Co-director of the Brain Tumor Center, NYU Langone Hospital, Chi is a neuro-oncologist and a clinician/scientist who conducts clinical trials and laboratory research to improve the survival and quality of life of patients dealing with the most common to the most rare types of tumors. Some of his most recent work focuses on the impact of mutations on gliomas – the most deadly tumors that arise from glial cells in the brain.

“I was humbled and inspired by their courage, resolve and love,” says Chi of the patients who fight day in and day out to survive and overcome the disease.

His work has been made possible, in part, through the support he received early in his career when he received a post-doctoral fellowship research grant from the American Brain Tumor Association. Since that time, he says the ABTA has served as a valuable professional resource through its alumni research network.

“More recently, I believe we’ve had a synergistic relationship as I’ve served on grant review committees and participated in patient-centered ABTA events such as the NYC BT5K and the 2018 Patient and Family Conference,” he adds.

“I have been active and engaged with the American Brain Tumor Association because I truly appreciated the support they gave me early in my career and I believe in their academic and patient mission.”

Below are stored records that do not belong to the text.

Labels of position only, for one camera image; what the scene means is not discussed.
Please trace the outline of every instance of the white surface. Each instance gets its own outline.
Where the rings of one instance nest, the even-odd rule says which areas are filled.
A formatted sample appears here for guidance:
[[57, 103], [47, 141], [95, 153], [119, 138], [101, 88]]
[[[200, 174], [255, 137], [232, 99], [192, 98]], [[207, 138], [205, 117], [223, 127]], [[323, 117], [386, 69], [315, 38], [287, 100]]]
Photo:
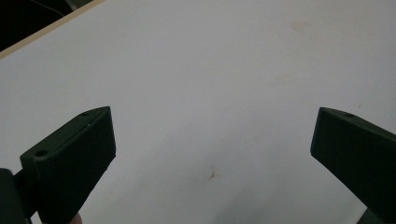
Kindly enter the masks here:
[[0, 61], [0, 162], [110, 105], [85, 223], [356, 223], [318, 108], [396, 133], [395, 1], [105, 1]]

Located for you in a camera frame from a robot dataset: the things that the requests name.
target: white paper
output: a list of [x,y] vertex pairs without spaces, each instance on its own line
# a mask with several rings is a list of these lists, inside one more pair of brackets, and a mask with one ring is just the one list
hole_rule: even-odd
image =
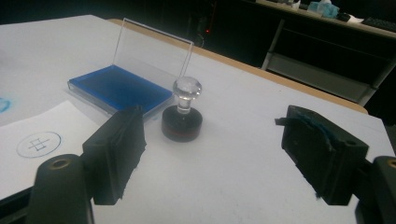
[[70,102],[30,119],[0,127],[0,200],[33,186],[37,167],[62,154],[82,153],[98,129]]

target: floor
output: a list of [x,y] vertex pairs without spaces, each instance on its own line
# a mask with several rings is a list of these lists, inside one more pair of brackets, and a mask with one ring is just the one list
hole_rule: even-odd
[[393,151],[396,154],[396,125],[385,126],[385,129],[387,130],[390,143],[392,144],[393,147]]

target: table
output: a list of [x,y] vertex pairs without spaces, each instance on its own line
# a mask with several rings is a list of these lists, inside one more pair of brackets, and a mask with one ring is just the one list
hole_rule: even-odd
[[[103,124],[108,115],[70,94],[66,82],[110,65],[119,32],[117,24],[94,16],[0,26],[0,97],[11,102],[0,125],[64,100]],[[162,134],[161,114],[146,121],[146,152],[123,199],[115,206],[94,206],[96,223],[355,221],[356,198],[347,207],[316,199],[281,149],[283,127],[274,119],[285,117],[288,105],[315,110],[368,144],[369,161],[394,155],[380,119],[346,107],[359,108],[345,100],[202,49],[191,55],[186,76],[203,84],[202,96],[193,102],[204,116],[201,135],[176,143]]]

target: blue ink pad
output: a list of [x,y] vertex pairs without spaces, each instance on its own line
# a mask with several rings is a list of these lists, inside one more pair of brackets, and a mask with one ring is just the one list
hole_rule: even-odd
[[140,105],[148,113],[173,100],[173,93],[116,65],[68,81],[69,89],[114,114]]

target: blue ink mark
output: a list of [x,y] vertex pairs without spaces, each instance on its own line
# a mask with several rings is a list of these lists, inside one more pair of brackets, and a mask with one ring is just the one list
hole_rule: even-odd
[[7,111],[11,106],[11,102],[9,100],[0,98],[0,114]]

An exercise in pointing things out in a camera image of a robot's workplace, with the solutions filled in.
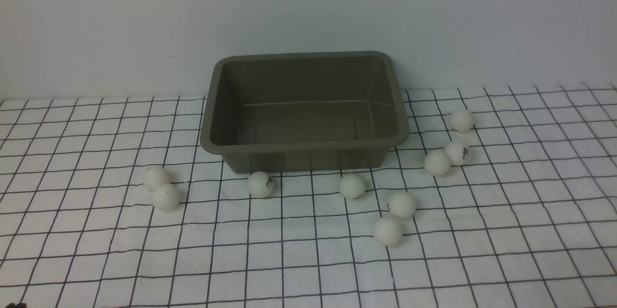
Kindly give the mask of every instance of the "ping pong ball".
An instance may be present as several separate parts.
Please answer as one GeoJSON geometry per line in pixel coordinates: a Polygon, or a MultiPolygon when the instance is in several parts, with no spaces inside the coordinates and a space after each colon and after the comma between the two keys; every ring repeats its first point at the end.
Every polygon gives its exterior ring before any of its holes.
{"type": "Polygon", "coordinates": [[[399,219],[410,218],[416,211],[416,202],[406,191],[397,191],[388,199],[388,211],[399,219]]]}
{"type": "Polygon", "coordinates": [[[161,185],[171,183],[172,175],[161,166],[152,166],[144,172],[143,181],[144,187],[148,191],[154,191],[154,189],[161,185]]]}
{"type": "Polygon", "coordinates": [[[171,212],[180,203],[180,193],[171,184],[164,184],[152,192],[152,205],[161,212],[171,212]]]}
{"type": "Polygon", "coordinates": [[[445,150],[434,150],[425,157],[425,170],[432,176],[443,176],[450,167],[452,161],[445,150]]]}
{"type": "Polygon", "coordinates": [[[366,191],[366,183],[359,174],[346,174],[341,178],[339,191],[346,199],[357,200],[366,191]]]}
{"type": "Polygon", "coordinates": [[[460,142],[450,142],[445,146],[453,166],[461,166],[469,160],[469,147],[460,142]]]}
{"type": "Polygon", "coordinates": [[[249,177],[249,194],[254,198],[264,198],[274,191],[274,181],[266,172],[255,172],[249,177]]]}
{"type": "Polygon", "coordinates": [[[469,132],[473,127],[473,114],[467,109],[452,112],[450,126],[457,132],[469,132]]]}
{"type": "Polygon", "coordinates": [[[403,238],[403,227],[394,218],[384,216],[375,223],[373,238],[383,246],[395,246],[403,238]]]}

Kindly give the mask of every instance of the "gray plastic tub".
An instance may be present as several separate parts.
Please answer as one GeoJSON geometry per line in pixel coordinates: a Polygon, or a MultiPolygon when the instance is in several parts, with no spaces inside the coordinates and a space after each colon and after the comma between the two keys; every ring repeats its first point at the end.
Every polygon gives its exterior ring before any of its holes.
{"type": "Polygon", "coordinates": [[[392,60],[349,52],[221,60],[200,139],[248,173],[378,167],[408,136],[392,60]]]}

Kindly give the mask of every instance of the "grid pattern tablecloth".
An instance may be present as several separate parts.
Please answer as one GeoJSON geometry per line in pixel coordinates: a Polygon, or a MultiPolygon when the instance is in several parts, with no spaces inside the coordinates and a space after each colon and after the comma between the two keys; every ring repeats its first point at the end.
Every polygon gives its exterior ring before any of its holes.
{"type": "Polygon", "coordinates": [[[617,91],[406,91],[412,134],[368,192],[345,172],[244,174],[199,146],[205,98],[0,104],[0,306],[617,306],[617,91]],[[449,132],[466,107],[476,131],[449,132]],[[450,138],[472,159],[423,174],[450,138]],[[183,204],[154,211],[141,187],[165,165],[183,204]],[[394,190],[419,208],[399,247],[372,226],[394,190]]]}

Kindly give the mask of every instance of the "black grid line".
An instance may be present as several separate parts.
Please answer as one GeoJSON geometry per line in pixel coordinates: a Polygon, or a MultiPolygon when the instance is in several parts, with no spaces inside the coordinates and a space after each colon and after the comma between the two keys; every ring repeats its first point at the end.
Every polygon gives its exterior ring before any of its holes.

Donations to the ABTA are important so that patients and their families have as many resources as possible, he says. The relative rarity of the disease, compared with other more common cancers, results in less funding and awareness. “The ABTA can be a critical factor in supporting the careers of both young and established brain tumor researchers.”

In his spare time, Chi likes to spend time with his wife and two daughters, ages 3 and 2. They like to go to the zoo, visit museums and aquariums, or just explore the city or have a movie night. When not with his family, he enjoys watching ice hockey (which he played growing up), working out, hiking and going to comedy shows.